27 February 2017
Glen Murphy / Regional Director / China
One of the pre-requisites for being able to successfully work in China is the ability to simultaneously hold two completely opposite thoughts in your head and understand that they are both true.
Recently, we’re seeing this apparent contradiction play out as follows –Chinese companies are continuing to make international acquisitions and are really hitting their straps on the global stage, but at the same time, they and foreign companies operating in China are facing tighter restrictions on capital outflow.
We’ve had reports from a few companies recently who have been experiencing difficulty in getting money out of China. Analysts at global risk consultancy Control Risks say that there has been an on-going tightening on restrictions followed by new guidelines being issued on 26 January by The State Administration of Foreign Exchange. These new guidelines specify mandatory documents for companies to remit profits above USD50,000, clarify management of foreign exchange for trade and overseas investment, and encourage foreign currency inflows.
Control Risks advise that while the guidelines are not aimed at restricting repatriation of funds, they will likely cause delays due to increased scrutiny and inconsistent implementation. At the same time, Chinese outbound investments will be more closely scrutinised and likely face difficulties in going through, however this does not signal the government’s intention to reverse its wider ‘going abroad’ strategy.

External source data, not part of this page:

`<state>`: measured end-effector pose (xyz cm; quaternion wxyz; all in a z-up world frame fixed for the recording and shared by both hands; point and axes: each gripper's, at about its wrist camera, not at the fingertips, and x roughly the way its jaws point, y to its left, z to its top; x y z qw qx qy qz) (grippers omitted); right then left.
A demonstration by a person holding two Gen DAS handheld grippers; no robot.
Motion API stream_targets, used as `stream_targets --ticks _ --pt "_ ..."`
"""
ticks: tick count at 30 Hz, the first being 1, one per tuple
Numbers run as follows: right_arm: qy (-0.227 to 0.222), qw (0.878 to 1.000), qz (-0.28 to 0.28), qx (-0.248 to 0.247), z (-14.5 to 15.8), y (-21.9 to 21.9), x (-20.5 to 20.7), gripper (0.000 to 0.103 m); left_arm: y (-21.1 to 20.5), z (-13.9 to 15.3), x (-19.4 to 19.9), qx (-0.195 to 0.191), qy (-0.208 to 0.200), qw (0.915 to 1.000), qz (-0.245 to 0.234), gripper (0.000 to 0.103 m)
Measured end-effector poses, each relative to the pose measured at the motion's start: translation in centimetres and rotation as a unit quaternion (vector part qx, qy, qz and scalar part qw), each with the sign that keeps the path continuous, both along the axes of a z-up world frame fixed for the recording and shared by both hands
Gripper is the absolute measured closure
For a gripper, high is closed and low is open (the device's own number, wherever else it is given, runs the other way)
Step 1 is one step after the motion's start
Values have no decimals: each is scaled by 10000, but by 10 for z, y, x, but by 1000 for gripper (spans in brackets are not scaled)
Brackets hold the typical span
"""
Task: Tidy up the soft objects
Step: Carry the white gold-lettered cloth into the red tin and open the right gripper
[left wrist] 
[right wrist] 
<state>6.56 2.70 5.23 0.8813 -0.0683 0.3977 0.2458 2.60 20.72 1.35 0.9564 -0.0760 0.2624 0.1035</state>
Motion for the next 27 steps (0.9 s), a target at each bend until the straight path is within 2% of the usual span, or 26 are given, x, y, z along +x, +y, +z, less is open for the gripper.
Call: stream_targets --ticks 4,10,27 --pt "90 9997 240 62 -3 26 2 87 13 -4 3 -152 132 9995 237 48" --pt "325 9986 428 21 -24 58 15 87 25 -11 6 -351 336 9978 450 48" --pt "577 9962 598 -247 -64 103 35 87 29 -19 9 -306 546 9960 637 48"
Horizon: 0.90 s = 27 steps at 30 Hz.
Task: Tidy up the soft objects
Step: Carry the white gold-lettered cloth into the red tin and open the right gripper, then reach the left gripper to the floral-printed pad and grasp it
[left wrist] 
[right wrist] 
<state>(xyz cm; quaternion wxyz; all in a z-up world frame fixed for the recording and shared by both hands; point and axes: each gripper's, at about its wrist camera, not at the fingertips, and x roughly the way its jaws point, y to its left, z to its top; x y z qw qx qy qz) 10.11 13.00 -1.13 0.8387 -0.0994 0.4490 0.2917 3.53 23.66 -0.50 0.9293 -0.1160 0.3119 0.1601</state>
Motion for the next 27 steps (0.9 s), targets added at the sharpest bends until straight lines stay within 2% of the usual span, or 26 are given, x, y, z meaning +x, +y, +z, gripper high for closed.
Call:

Of course all of this is going on against a backdrop of a rapidly changing geo-political world where we’ve seen President Xi present at the World Economic Forum in Davos as the new champion of globalisation and trade. Commercially, we are also seeing big moves from e-commerce giant Alibaba which indicate that the ‘going abroad’ strategy is still definitely alive and kicking.
Alibaba’s recent announcement of their Olympic Games sponsorship deal over the next 10 years makes it likely they will become a household name outside of China. The deal is reportedly the biggest in Olympic history, worth around USD800 million, and will help Alibaba catapult into the realms of globally recognised brands like Coca Cola, McDonald’s and Visa. Alibaba’s founder, Jack Ma, has been widely praised for the deal which covers the provision of computing services, analytical services and the creation of an online marketplace for Olympic merchandise.
Closer to home, the founder was also on hand at another symbol of Alibaba’s increasing global presence when he opened their new Australia and New Zealand headquarters in Melbourne on 4 February. In his speech at the event, the founder reiterated the importance that he believes countries like Australia and New Zealand have to the world today. New Zealand Minster for Economic Development, Simon Bridges, also spoke at the gala event which was well-attended by New Zealand companies who are working closely with TMall and other Alibaba e-commerce platforms.
Through the opening of the new office, and the expansion of the Alibaba team in Australasia, we’re going to be getting to know a lot more about Alibaba in the years to come –so long as they can get the USD800 million sponsorship money out of the country.